_What the task asks_:
Please print out every line of the material, unchanged.

========================

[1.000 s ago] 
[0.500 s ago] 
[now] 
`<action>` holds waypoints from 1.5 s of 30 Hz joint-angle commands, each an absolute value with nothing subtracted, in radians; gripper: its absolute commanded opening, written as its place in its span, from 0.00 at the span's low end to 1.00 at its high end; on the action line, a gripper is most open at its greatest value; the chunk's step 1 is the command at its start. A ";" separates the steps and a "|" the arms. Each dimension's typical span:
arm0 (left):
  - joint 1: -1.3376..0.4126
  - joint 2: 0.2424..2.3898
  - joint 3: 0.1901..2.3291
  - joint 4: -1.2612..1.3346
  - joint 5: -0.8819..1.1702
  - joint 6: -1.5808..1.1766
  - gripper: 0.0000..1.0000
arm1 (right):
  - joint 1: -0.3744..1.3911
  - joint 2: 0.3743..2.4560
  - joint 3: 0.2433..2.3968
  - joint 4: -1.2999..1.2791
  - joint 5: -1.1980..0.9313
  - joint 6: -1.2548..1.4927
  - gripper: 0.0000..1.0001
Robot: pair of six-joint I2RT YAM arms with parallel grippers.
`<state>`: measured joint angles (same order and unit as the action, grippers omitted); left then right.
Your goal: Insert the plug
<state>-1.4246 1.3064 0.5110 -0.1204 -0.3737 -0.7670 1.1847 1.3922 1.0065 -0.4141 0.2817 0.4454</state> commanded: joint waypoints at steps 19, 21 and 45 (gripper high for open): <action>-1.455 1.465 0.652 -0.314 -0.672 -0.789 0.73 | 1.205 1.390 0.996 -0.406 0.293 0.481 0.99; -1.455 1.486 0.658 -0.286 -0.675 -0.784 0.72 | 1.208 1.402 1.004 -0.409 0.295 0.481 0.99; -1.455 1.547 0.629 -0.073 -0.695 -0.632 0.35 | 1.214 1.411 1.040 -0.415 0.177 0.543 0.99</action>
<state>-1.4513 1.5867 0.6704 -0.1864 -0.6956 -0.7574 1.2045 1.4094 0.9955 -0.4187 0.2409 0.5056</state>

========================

_Answer_:
[1.000 s ago] 
[0.500 s ago] 
[now] 
`<action>` holds waypoints from 1.5 s of 30 Hz joint-angle commands, each an absolute value with nothing subtracted, in radians; gripper: its absolute commanded opening, written as its place in its span, from 0.00 at the span's low end to 1.00 at its high end; on the action line, a gripper is most open at its greatest value; the chunk's step 1 is the command at its start. A ";" separates the steps and a "|" the arms. Each dimension's typical span:
arm0 (left):
  - joint 1: -1.3376..0.4126
  - joint 2: 0.2424..2.3898
  - joint 3: 0.1901..2.3291
  - joint 4: -1.2612..1.3346
  - joint 5: -0.8819..1.1702
  - joint 6: -1.5808..1.1766
  - gripper: 0.0000..1.0000
arm1 (right):
  - joint 1: -0.3744..1.3911
  - joint 2: 0.3743..2.4560
  - joint 3: 0.2433..2.3968
  - joint 4: -1.2999..1.2791
  - joint 5: -1.1980..0.9313
  - joint 6: -1.2548..1.4927
  - gripper: 0.0000..1.0001
Robot: pair of six-joint I2RT YAM arms with parallel grippers.
`<state>`: measured joint angles (same order and unit as the action, grippers omitted); left then right.
Your goal: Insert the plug
<state>-1.4246 1.3064 0.5110 -0.1204 -0.3737 -0.7670 1.1847 1.3922 1.0065 -0.4141 0.2817 0.4454</state> commanded: joint waypoints at steps 19, 21 and 45 (gripper high for open): <action>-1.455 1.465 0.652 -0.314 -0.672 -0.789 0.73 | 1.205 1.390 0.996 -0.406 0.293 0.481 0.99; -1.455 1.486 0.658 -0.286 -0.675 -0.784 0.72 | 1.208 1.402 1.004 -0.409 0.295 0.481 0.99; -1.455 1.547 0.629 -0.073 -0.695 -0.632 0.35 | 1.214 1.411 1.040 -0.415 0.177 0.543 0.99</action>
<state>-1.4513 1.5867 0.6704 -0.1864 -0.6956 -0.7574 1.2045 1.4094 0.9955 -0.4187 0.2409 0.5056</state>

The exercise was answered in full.